Four Apple Headlines From Tuesday You Might Have Missed
There was no large-scale Apple (NASDAQ: AAPL) news that moved the stock Tuesday, but for the investor doing their homework, any news is important.
Here are a few headlines you might have missed:
Apple Under Fire in Australia
The Australian Competition and Consumer Commission, an Australian consumer rights watchdog, accused Apple of making up its own return policies at its retail stores. These policies didn’t necessarily align with Australian laws.
According to the ACCC, "The ACCC was concerned that Apple was applying its own warranties and refund policies effectively to the exclusion of the consumer guarantees contained in the Australian Consumer Law.”
Apple voluntarily agreed to change its policies allowing for longer return periods, place a consumer rights page on its website for two years, and keep brochures in its stores detailing its policies that align with Australian law.
Tech Companies Tell Obama to Rein in Government Surveillance Programs
President Obama met with top Silicon Valley executives including Apple CEO Tim Cook Tuesday. The two-hour meeting included executives from Google, Yahoo, Netflix, Comcast, AT&T, Microsoft, Twitter, Facebook and others. They released a joint statement that said, "We appreciated the opportunity to share directly with the president our principles on government surveillance that we released last week and we urge him to move aggressively on reform."
They were also supposed to talk about healthcare.gov, the Obamacare website that continues to experience technical problems but the topic of surveillance dominated the meeting.
The iPhone Tops Holiday Wish Lists
According to a Piper Jaffray analysis of 25,000 tweets to @Santa with the hashtag, @wishlist, the iPhone was the most-often requested gift. Next in line was Sony’s PS4 and the iPad.

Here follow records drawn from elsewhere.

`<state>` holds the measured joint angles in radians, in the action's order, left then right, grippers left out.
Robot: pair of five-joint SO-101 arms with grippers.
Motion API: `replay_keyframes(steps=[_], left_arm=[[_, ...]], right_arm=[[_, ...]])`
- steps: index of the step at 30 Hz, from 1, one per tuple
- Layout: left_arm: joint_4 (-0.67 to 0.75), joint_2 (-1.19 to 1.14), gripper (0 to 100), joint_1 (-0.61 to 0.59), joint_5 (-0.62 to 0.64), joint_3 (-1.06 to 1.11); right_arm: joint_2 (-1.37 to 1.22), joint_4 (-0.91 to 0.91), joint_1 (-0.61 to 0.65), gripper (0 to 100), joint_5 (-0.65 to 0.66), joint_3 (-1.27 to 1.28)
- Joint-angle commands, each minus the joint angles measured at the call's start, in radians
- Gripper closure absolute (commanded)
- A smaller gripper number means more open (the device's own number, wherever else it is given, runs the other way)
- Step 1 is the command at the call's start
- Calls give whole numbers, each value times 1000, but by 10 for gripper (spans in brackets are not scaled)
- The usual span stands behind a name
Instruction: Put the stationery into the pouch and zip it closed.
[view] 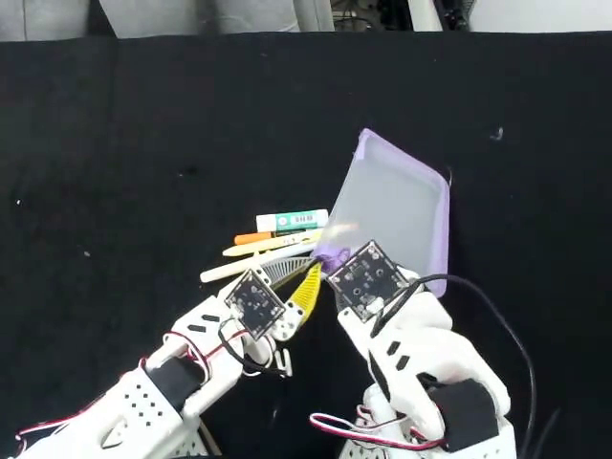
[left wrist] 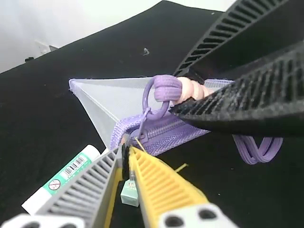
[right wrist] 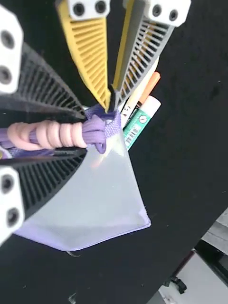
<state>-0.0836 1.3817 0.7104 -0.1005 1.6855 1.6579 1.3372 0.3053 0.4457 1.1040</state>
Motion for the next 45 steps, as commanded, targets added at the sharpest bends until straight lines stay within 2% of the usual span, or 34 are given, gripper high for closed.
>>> replay_keyframes(steps=[1, 3, 7, 9, 30, 45], left_arm=[[3, 12, 970, -22, 14, 24], [5, 12, 959, -47, 14, 24], [5, 12, 812, -67, 23, 24], [5, 9, 777, -67, 23, 24], [69, 2, 777, -70, 14, 22], [23, -35, 776, -110, -14, -58]], right_arm=[[16, -3, -28, 987, 6, -12], [16, 2, -28, 987, 25, -12], [18, 8, -28, 987, 35, -12], [18, 8, -28, 987, 37, -12], [18, 6, 26, 987, 38, -8], [18, 6, 26, 987, 38, -10]])
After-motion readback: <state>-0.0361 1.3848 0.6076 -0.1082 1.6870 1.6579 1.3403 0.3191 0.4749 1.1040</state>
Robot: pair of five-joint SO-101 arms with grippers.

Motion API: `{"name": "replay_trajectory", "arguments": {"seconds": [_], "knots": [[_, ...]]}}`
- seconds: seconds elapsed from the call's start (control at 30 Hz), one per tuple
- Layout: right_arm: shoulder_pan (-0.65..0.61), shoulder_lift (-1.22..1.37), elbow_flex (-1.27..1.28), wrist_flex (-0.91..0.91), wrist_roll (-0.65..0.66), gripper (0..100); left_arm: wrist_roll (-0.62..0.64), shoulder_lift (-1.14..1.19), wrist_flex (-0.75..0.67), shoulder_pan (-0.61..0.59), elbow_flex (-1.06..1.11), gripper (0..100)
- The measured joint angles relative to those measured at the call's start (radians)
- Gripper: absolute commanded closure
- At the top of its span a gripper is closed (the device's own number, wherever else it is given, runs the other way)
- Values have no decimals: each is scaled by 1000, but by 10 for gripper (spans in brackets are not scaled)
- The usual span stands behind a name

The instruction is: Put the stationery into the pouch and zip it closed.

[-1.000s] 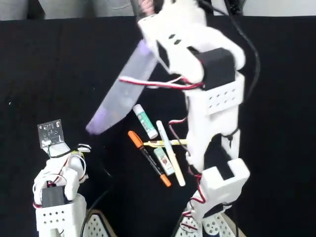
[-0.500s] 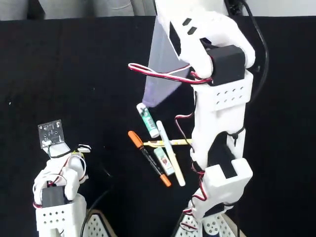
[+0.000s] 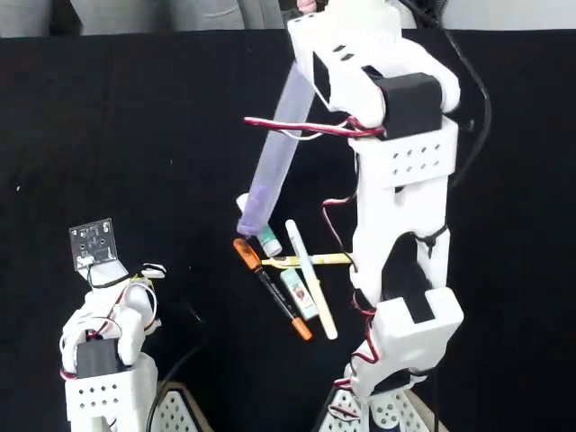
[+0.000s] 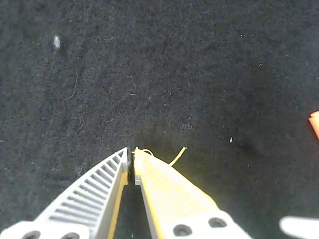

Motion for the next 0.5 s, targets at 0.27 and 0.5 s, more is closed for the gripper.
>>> {"name": "replay_trajectory", "arguments": {"seconds": [0.27, 0.5], "knots": [[32, 18, -32, -219, -2, 988, 0, 0, 0, 0, 0, 970], [112, 183, -31, -442, -2, 988, 0, 0, 0, 0, 0, 970]]}}
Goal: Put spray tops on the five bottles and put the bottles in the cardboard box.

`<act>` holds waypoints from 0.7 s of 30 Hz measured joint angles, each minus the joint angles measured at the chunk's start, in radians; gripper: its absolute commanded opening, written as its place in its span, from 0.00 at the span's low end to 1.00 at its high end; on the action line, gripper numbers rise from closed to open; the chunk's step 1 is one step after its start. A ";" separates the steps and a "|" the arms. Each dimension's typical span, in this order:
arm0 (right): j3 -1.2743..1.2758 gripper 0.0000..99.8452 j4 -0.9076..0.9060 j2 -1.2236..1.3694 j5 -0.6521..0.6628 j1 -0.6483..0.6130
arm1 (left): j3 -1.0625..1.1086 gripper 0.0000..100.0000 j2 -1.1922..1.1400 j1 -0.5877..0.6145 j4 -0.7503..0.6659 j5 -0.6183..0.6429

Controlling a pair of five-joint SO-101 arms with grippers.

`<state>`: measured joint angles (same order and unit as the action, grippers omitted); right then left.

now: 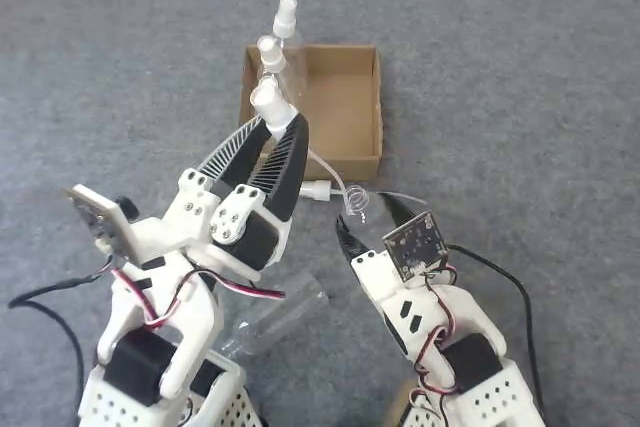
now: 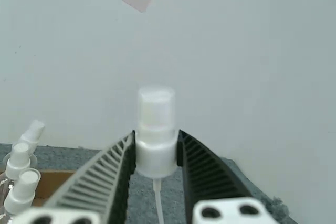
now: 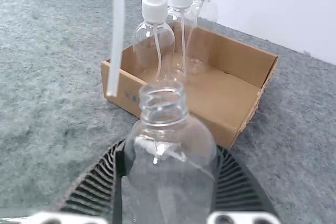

Of course there are plenty of holes in this study that even Piper Jaffray admits. Tweeting is a techie activity making it no surprise that tech gifts topped the list. Second, these are wish list items as if money is no object. The wish doesn’t necessarily become a sale.
Top Apple App Store Apps bring in $90,000 Each Day
Here’s a sure-fire business model. Design the next popular app and you’ll bring in $90,000 each day. According to analytics firm Distimo, the top 200 apps in the iOS App Store bring in a combined $18 million per day. The trick? Make your app a freemium app. (Free to download but in order to get the good features, an in app purchase is necessary.)
It’s simple right? Quit your job, design the next Candy Crush Saga, and try to survive on $90,000 per day. It might be tough but with proper budgeting you can make it work.
Disclosure: At the time of this writing, Tim Parker was long Apple.